Symantec has big plans for the Application Performance Dashboard, and hopes to take it beyond simply being an abstraction layer for consuming i3 data. Much of this is because the Dashboard is based on the open-source Liferay portal software, which is based on the JSR-168 standard for portlets. "Were about supporting heterogeneous platforms, so users don't get locked in," Greer says.
In fact, customers can view any IT metrics delivered via the JSR-168 spec, not just metrics originating from i3, he says. "Where we're headed gives us some flexibility. Some customers are looking at ITSM," which stands for IT Service Management, he says. Indeed, chances seem good that Symantec may choose to build business performance management (BPM) metrics, not just IT metrics, into the Dashboard, although Greer is mum on the company's product roadmap.
The other major APM announcement is the release of Insight Inquire version 3.0. Whereas the i3 suite of tools digests performance-related info from a collection of agents, Insight Inquire is designed to spot performance issues in critical Web applications, basically by imitating an end user. The software sends out packets of data across the network, and analyzes the returns to see if they fall within accepted SLA standards. It also has the capability to pinpoint the server, network link, or another infrastructure component that's causing the problem.
With version 3.0, the company has worked to make Insight Inquire more robust and easier to use. The new version now includes an embedded database (based on Sybase ASE) for storing performance data, which reduces cost and speeds deployment. It also now supports the latest Web-based ERP applications from SAP and Oracle, including E-Business Suite, Siebel CRM, and PeopleSoft Enterprise.
Lastly, the "playback from studio" feature has been enhanced in version 3.0 with the capability to automatically replay recorded transactions to test application availability on a scheduled basis. It does this without requiring users to write scripts or perform other manual coding, thereby helping ensure that Web apps are always running as expected, the company says.
Insight Inquire 3.0 is available now. It costs $500 per managed (single socket) CPU.

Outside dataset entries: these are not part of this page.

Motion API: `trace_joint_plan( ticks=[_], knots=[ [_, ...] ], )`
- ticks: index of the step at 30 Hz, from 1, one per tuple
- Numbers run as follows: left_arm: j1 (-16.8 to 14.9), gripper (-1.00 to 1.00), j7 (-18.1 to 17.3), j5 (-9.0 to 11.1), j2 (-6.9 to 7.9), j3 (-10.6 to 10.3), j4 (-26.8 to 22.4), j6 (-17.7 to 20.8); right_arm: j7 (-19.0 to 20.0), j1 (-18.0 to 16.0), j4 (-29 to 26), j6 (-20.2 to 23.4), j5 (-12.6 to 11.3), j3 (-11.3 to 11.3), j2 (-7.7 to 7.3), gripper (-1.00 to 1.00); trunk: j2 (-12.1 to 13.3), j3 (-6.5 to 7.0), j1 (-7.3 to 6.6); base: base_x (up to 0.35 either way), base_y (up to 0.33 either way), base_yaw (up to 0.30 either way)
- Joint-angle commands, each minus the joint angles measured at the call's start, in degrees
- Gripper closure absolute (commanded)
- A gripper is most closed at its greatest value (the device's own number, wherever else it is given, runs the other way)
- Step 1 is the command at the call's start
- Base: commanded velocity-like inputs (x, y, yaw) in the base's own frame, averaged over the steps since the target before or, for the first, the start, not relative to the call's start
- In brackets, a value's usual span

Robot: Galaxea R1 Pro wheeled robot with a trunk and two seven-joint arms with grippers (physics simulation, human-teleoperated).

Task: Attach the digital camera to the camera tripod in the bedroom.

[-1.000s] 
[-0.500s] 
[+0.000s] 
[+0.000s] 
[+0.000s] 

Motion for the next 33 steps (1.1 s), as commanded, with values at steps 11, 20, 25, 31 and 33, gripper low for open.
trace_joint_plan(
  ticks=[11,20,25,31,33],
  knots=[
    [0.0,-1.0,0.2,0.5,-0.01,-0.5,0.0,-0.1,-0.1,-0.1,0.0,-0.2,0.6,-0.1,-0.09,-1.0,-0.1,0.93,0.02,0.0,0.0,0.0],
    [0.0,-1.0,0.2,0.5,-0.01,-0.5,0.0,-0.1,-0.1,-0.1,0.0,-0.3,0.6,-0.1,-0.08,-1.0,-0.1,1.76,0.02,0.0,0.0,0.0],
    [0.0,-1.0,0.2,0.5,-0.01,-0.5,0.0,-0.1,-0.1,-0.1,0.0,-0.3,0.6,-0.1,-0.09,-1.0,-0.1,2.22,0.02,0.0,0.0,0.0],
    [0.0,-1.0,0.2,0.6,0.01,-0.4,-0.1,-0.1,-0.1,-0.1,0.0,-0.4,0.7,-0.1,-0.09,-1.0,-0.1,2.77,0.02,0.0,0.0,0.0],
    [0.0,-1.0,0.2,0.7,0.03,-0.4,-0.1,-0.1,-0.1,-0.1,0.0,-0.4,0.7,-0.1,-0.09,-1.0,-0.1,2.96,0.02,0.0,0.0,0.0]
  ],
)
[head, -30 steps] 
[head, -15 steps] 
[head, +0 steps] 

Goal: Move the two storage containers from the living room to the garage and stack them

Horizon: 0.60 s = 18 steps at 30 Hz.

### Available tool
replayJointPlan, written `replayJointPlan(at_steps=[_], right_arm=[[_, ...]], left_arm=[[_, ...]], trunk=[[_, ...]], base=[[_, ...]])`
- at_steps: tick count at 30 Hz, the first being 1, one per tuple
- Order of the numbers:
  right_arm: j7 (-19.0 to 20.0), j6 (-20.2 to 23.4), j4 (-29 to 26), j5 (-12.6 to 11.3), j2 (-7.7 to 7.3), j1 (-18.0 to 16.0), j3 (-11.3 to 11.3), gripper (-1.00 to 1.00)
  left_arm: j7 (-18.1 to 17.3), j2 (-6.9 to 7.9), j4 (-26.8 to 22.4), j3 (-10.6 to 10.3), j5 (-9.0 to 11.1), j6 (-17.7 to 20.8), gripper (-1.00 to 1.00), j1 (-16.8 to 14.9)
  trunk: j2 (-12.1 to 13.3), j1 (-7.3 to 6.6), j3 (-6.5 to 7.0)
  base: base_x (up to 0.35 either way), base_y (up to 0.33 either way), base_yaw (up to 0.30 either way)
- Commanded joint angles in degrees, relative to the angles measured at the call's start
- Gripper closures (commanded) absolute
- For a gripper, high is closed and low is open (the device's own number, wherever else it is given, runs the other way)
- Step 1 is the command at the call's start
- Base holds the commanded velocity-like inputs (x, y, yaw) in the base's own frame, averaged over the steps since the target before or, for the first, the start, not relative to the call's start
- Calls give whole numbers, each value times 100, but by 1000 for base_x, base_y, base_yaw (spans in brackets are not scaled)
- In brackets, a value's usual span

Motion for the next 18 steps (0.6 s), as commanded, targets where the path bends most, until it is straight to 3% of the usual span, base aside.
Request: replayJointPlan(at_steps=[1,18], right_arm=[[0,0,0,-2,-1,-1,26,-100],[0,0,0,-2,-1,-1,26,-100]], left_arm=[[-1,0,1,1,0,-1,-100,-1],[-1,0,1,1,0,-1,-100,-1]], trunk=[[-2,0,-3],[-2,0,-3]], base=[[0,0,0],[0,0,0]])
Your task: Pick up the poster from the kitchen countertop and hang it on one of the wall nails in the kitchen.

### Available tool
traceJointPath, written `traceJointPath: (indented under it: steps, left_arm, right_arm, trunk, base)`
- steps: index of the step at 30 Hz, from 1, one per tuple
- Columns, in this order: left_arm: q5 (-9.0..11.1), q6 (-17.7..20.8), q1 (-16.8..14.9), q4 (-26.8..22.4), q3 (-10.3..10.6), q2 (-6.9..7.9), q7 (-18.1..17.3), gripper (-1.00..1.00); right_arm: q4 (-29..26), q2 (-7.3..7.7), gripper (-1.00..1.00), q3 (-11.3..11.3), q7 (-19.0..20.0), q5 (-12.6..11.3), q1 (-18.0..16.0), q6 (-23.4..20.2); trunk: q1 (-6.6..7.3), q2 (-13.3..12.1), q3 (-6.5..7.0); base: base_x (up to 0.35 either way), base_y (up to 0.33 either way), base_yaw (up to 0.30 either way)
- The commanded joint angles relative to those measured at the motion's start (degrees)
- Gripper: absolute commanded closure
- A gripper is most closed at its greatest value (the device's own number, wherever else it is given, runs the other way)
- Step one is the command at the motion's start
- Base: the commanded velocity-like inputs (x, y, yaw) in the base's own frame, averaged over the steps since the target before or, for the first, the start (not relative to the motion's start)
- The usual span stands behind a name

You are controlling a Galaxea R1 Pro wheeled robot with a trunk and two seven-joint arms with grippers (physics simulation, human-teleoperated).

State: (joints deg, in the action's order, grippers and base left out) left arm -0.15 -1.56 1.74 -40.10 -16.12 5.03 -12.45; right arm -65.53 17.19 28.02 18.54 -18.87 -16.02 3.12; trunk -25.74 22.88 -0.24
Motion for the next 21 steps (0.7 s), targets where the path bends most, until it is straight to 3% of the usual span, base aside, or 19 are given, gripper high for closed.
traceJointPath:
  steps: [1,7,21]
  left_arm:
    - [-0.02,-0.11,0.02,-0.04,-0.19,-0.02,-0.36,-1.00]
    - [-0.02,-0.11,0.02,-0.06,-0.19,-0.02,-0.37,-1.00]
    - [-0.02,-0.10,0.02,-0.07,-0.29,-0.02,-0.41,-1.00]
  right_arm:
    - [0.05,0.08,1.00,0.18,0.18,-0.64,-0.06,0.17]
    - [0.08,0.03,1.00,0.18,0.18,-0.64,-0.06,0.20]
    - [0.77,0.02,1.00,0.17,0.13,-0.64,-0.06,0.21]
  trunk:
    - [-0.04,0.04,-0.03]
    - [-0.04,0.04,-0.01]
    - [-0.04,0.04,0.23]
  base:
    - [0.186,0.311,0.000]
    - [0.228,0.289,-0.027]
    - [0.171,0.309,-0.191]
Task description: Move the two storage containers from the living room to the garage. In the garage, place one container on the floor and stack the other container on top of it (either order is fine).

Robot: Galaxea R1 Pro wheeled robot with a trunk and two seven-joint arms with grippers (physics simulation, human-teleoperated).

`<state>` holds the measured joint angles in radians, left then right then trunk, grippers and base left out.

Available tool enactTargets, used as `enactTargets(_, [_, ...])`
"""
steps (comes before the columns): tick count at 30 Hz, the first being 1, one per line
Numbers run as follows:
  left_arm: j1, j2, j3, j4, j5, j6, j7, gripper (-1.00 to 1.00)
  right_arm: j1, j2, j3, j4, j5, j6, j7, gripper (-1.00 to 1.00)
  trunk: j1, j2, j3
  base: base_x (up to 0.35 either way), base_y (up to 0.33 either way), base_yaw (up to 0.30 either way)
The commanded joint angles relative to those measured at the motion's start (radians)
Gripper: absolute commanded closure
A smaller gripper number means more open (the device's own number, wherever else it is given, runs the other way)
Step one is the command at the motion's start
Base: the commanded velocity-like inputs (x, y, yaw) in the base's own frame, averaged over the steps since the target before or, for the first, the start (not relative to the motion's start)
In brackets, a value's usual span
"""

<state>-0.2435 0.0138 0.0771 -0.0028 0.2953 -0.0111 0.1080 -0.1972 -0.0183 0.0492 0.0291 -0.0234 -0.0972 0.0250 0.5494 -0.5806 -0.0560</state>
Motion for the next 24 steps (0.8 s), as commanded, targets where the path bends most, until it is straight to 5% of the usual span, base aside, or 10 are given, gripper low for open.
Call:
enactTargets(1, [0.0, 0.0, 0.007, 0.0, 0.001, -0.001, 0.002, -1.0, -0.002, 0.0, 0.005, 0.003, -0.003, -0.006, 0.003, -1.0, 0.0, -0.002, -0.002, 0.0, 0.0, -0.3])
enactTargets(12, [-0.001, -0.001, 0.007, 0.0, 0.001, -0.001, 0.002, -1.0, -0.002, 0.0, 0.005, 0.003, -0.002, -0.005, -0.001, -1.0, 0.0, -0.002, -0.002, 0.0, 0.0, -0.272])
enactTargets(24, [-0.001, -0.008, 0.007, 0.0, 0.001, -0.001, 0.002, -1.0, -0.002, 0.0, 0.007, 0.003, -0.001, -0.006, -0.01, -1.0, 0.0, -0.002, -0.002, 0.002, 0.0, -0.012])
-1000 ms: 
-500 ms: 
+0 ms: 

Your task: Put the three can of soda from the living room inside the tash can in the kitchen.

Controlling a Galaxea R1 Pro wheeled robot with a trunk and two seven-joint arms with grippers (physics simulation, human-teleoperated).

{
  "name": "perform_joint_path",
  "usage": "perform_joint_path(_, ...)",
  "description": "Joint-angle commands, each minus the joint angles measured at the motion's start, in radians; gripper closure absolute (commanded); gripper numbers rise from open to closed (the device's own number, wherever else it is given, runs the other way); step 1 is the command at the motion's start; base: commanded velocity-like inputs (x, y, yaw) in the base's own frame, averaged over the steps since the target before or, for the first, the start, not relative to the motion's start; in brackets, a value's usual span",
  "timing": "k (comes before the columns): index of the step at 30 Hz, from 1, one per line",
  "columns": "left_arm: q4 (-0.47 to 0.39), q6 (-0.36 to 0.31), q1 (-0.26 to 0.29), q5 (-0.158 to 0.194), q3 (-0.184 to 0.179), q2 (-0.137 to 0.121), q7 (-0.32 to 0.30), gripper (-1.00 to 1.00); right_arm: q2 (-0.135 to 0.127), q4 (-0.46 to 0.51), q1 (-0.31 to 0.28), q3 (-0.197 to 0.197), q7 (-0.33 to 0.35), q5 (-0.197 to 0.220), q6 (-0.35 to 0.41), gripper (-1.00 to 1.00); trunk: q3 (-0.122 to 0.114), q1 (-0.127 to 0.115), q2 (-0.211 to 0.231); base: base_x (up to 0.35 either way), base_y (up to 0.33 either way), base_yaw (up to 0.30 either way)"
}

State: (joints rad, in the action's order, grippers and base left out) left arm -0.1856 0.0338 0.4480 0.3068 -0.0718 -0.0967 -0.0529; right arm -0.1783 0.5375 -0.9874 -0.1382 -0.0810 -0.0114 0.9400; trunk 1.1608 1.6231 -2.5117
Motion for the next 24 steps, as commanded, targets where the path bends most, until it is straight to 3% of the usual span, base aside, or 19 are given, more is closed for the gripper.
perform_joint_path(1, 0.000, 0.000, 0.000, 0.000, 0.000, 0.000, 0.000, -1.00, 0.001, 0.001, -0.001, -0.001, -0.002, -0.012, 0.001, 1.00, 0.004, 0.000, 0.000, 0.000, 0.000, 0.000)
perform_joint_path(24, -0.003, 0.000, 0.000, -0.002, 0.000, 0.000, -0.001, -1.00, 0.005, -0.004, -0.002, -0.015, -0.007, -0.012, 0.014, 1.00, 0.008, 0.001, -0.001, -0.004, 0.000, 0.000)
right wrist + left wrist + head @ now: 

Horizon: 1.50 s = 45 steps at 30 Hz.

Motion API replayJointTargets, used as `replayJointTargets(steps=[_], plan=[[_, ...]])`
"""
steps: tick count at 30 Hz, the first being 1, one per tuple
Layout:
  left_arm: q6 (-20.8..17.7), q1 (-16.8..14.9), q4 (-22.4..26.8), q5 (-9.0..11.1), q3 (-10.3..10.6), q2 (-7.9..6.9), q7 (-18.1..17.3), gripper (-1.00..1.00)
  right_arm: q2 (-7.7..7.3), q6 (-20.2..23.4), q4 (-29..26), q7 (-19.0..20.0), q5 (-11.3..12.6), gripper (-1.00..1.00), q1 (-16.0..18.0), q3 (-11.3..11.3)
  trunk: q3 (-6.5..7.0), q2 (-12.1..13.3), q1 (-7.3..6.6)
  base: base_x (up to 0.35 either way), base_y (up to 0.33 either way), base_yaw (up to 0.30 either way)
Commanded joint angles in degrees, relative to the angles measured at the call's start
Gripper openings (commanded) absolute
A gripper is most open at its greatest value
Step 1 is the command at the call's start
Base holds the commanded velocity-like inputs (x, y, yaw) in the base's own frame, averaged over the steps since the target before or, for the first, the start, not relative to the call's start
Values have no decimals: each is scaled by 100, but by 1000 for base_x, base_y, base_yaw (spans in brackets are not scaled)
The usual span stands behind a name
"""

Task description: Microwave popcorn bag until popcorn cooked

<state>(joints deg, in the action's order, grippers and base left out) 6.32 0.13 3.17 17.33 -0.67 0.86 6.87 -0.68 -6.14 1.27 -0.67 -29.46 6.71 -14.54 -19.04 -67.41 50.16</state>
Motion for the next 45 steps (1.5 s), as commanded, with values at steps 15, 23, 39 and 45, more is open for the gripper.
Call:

In case you were wondering, Symantec sells a total of eight APM tools as part of its Symantec Data Center Foundation. This collection of tools is largely made up of products it acquired through Veritas, and is sold through the company's Data Center Management Group, which also sells the well-known Veritas NetBackup and high-availability software; the company's other two operating units are the Security and Data Management Group and the Consumer Group.